I didn’t feel lonely in the mega church though. I felt like there was another presence nearby, observing. I wondered if Mrs. Hattori had felt it too. Maybe this was why she’d gone in a hurry?
The mega church isn’t in a bad part of town, but it’s isolated. Industrial parks and storage facilities around. A transient person or teenagers could get into some shenanigans without interruption. There were four doors I had to make sure were locked and dead-bolted. There was a door to the kitchen, one to the pastor’s office, one in the children’s reading room, and the double doors in front. I had a personal key that would allow me to deadbolt the front doors. The order in which I locked the doors is something I’m a little murky on. Maybe, because of the restless feeling I had, I first locked and bolted the front doors so they would be secure while I locked up everywhere else? I could be misremembering.

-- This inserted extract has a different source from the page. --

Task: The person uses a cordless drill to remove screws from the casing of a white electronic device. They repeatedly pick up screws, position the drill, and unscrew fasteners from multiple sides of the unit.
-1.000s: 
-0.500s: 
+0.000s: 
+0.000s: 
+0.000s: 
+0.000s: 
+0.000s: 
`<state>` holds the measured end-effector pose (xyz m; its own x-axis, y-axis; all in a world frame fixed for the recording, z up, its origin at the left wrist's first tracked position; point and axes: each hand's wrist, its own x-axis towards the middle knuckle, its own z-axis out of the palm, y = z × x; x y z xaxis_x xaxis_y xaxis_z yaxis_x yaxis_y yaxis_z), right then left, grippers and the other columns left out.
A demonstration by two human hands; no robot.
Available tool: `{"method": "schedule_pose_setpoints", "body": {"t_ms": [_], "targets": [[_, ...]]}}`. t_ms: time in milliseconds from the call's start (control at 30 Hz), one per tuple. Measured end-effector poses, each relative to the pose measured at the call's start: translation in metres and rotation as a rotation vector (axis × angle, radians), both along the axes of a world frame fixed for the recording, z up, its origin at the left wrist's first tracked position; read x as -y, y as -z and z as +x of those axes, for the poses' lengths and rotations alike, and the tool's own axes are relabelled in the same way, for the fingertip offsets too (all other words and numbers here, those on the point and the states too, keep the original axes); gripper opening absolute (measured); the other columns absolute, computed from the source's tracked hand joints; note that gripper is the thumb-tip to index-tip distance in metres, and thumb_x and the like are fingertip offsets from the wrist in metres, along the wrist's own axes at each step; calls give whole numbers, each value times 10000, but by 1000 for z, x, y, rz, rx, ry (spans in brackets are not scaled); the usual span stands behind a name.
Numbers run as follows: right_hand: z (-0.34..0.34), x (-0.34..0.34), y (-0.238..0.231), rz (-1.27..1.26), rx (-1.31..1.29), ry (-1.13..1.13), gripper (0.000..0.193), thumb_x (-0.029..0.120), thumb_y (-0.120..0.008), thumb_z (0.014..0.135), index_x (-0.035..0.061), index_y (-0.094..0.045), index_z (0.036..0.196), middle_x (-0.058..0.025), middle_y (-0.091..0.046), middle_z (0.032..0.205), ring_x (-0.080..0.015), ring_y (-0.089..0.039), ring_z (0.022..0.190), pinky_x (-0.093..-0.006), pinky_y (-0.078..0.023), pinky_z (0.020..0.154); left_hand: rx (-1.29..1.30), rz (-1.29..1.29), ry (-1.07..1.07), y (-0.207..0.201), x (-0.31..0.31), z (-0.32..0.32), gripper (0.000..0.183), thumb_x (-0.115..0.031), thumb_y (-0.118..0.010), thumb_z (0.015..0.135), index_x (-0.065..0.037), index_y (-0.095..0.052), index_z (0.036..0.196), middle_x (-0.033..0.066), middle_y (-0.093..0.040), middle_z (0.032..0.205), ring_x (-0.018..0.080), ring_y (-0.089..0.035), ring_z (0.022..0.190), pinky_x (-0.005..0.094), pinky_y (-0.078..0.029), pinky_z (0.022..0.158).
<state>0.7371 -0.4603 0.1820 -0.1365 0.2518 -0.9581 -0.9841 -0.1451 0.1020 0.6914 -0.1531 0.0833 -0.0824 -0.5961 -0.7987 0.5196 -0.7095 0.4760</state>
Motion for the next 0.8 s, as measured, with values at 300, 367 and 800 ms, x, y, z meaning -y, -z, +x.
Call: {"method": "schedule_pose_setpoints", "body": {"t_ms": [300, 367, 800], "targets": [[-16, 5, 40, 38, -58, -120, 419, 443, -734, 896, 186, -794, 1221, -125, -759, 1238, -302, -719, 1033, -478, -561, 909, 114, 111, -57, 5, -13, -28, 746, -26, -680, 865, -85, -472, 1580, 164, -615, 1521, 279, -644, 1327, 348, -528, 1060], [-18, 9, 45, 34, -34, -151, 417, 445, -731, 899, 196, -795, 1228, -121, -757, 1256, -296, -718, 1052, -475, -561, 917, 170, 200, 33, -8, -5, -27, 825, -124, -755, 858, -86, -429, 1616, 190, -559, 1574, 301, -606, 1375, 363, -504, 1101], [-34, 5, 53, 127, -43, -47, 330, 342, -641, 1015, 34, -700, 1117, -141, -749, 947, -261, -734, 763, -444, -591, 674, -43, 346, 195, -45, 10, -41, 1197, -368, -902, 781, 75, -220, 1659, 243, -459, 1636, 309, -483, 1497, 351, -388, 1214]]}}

I locked up the kitchen door and the pastor’s office. Then in the children’s reading room, my foot sloshed into something down in the carpet. It had a peculiar smell. It was a sticky spill, maybe fruit juice, but the smell was not a sweet one. I dropped napkins onto the floor, and they immediately darkened. I worried there might be an overflowing toilet nearby. Kids always cramming things where they aren’t supposed to go. I was dropping another round of paper towels on the floor when I heard a sound coming from the dining hall. The sound was out of place. It was like a child taunting a classmate. When I walked into the dining hall, it was pitch black. Had a cat or a bird gotten into the building somehow? I turned on the lights. And that’s when I saw a most bizarre scene.
It was a nun, a really, really tall nun, bent at the waist, observing something on the floor. She was super tall. I know I just said that, but if you’d seen her, you wouldn’t be able to get it out of your mind. Originally, because she was bent down, I underestimated her. When she straightened out, she towered over me. If I had to guess, I’d say she was more than seven feet. The first thing I thought was, I wonder if she had to have her robes custom-made. And if so, I wonder how many robes she was allotted by the higher-ups. It must’ve been a ton of fabric.
Nuns have always been kind of creepy to me. I’m not sure how that sounds coming from a dedicated church-goer, but I’ve always been a Methodist. I don’t spend any time around nuns. There’s something about them that reminds me of inmates at a maximum-security prison. Maybe it’s their uniforms or maybe their presumed celibacy. I just get this idea there’s something swelling and intensifying in there. Like a broth that keeps getting darker and saltier and thicker. Under those heavy robes. You just think, when is that going to leak out? The nun was also extremely attractive. I can’t be sure about her age or race. My best guess is she was in her mid-forties. And maybe Korean? Her nose was small and pointy. Her skin was milky white, almost like she was wearing a mask. I remember thinking she could’ve been an actress, but then, there’s probably not a lot of roles written for seven-foot Korean women. The other thought that occurred to me was she could be a stripper. But what was she doing in our church? Why had she been wandering around in the dark? And hadn’t she just been talking to somebody?
“Hello,” I said. “Are you looking for Pastor Nisha?”
My voice sounded off, slightly muffled in the large dining hall. The nun pointed down to the floor in front of her.
“He is missing a big one,” she said. Her voice sounded much younger than her appearance, almost like a child. “He can’t remember how to move.”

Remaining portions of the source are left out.